Wednesday, June 17th 2015

Tonight Rockmont’s roots went “down, down to the ground” as they joined together singing a song that has become a camp favorite over the past two years. “My Roots Go Down" has a dance that accompanies it, and Brookside Gym quickly filled not only with energetic singing, but also raucous foot stomping and arm swinging. Our photographers captured a video of the singing and stomping that will be posted soon.

In some ways, “My Roots Go Down” captures a central hope that we have for our Rockmont community – that we would grow deep roots….roots in God, in Scripture, in friendships, and even in the specific piece of dirt that God has placed right in front of us to stomp, dance, work and play on at this very moment. It captures a hope that we would learn to slow down, dig our heals into the mud, and be grateful for what is right in front of us. That we would embrace what is real rather than what is not. That we could trust that God has given us more than enough. As Directors, this hope guides much of our leadership, whether it be requiring our staff to give up their mobile phones for the summer, or not calling off a campout at the first sign of rain.
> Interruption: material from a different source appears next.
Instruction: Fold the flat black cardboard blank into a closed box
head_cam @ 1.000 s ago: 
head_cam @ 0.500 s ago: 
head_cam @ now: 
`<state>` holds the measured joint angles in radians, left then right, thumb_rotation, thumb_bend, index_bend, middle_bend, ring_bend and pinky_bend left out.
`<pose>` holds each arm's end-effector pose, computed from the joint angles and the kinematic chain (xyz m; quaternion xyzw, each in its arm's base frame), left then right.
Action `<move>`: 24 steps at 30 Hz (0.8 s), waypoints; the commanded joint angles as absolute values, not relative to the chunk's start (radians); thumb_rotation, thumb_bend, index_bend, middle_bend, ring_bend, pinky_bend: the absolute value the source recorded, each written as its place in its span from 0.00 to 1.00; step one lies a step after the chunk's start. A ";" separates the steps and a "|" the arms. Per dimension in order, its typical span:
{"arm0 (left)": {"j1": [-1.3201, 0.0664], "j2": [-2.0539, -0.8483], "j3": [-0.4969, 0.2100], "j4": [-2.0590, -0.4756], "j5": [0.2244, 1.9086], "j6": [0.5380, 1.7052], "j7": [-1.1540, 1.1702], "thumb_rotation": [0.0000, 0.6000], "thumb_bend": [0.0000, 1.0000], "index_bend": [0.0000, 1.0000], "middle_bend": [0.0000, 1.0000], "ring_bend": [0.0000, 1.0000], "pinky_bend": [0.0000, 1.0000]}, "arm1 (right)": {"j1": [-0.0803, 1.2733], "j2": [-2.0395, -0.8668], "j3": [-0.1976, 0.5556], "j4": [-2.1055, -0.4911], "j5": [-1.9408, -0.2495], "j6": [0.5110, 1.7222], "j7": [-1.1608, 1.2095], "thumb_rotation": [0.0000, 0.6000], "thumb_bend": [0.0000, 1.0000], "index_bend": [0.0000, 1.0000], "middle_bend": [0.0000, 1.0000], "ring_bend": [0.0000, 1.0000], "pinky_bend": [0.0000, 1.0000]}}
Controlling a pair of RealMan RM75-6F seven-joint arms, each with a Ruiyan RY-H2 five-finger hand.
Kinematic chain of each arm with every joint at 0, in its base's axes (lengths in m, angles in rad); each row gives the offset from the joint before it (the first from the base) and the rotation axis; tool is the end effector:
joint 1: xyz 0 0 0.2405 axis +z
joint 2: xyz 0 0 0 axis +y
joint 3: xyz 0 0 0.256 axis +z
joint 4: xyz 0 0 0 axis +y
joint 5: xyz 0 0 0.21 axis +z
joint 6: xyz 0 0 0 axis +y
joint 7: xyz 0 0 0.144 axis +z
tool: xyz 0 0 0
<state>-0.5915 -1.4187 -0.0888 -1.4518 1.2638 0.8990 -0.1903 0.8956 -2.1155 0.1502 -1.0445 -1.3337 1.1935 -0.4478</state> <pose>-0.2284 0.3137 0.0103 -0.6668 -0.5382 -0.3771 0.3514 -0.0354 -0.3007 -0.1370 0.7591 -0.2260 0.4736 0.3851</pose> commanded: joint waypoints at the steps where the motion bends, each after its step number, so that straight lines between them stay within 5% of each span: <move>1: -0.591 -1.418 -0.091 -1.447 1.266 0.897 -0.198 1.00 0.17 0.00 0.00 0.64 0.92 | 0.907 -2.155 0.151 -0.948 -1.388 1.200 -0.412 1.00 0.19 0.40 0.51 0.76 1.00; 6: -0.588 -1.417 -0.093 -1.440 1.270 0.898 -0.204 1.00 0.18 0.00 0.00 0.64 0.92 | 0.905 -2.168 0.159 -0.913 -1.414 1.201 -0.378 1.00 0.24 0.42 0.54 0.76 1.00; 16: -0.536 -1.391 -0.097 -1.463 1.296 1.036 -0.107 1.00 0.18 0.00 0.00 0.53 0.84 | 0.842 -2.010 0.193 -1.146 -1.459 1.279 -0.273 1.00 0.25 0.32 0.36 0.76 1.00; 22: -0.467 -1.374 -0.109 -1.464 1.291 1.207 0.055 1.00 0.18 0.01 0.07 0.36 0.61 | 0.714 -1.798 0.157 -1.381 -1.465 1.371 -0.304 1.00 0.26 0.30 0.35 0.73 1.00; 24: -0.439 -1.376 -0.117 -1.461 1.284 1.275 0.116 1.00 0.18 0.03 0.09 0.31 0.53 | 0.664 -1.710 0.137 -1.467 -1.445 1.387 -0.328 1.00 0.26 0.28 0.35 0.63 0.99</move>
Deer Camp (cabins 13-26) put down roots today by waking up in sleeping bags under a canopy of maple, oak, birch, and hemlock trees. After eating a hardy breakfast of eggs, grits, and sausage around the campfire, they hiked down the mountain and joined the rest of camp for a lunch that included a fruit and salad bar, barbecue pork, fries, corn on the cob, and a chocolate chip cookie. Dinner consisted of fruit, salad, chicken fajitas, black beans, Mexican rice, and ice cream.

The Sycamore Tribe returned from a two night campout at the base of Mt. Mitchell, the highest peak east of the Mississippi River. Our youngest campers in the Buckeye Tribe harnessed their creative energy to design their own unique group games using the balls, cones, nets, and other sporting equipment given them. The Birch Tribe played Risk, a version of capture the flag involving 4-6 teams that is legendary at Rockmont.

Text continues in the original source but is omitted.